■ HOW TO COMPLETE THIS TASK: Where the word "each" occurs in a line of the listing, please copy the line.

■ PROVIDED DATA:
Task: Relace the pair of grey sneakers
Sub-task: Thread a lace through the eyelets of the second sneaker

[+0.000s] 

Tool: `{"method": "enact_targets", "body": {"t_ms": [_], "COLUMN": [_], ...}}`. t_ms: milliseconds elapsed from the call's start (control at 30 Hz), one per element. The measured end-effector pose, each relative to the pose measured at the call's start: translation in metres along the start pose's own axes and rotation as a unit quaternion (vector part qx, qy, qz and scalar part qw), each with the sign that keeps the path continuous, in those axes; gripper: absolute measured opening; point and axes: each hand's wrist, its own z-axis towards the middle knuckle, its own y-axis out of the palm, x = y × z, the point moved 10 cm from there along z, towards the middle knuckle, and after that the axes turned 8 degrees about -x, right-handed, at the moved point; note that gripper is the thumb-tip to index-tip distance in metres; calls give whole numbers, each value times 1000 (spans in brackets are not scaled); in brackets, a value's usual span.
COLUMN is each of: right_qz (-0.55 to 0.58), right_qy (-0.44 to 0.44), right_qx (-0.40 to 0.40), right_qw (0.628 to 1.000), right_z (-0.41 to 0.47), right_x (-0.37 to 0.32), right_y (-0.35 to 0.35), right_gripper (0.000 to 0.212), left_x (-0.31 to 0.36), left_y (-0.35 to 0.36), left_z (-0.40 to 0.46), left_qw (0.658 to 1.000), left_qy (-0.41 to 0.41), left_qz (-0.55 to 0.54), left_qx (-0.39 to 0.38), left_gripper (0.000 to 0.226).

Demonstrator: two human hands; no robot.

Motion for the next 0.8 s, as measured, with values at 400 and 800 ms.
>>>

■ RESULT:
Tool: `{"method": "enact_targets", "body": {"t_ms": [_], "COLUMN": [_], ...}}`. t_ms: milliseconds elapsed from the call's start (control at 30 Hz), one per element. The measured end-effector pose, each relative to the pose measured at the call's start: translation in metres along the start pose's own axes and rotation as a unit quaternion (vector part qx, qy, qz and scalar part qw), each with the sign that keeps the path continuous, in those axes; gripper: absolute measured opening; point and axes: each hand's wrist, its own z-axis towards the middle knuckle, its own y-axis out of the palm, x = y × z, the point moved 10 cm from there along z, towards the middle knuckle, and after that the axes turned 8 degrees about -x, right-handed, at the moved point; note that gripper is the thumb-tip to index-tip distance in metres; calls give whole numbers, each value times 1000 (spans in brackets are not scaled); in brackets, a value's usual span.
COLUMN is each of: right_qz (-0.55 to 0.58), right_qy (-0.44 to 0.44), right_qx (-0.40 to 0.40), right_qw (0.628 to 1.000), right_z (-0.41 to 0.47), right_x (-0.37 to 0.32), right_y (-0.35 to 0.35), right_gripper (0.000 to 0.212), left_x (-0.31 to 0.36), left_y (-0.35 to 0.36), left_z (-0.40 to 0.46), left_qw (0.658 to 1.000), left_qy (-0.41 to 0.41), left_qz (-0.55 to 0.54), left_qx (-0.39 to 0.38), left_gripper (0.000 to 0.226).

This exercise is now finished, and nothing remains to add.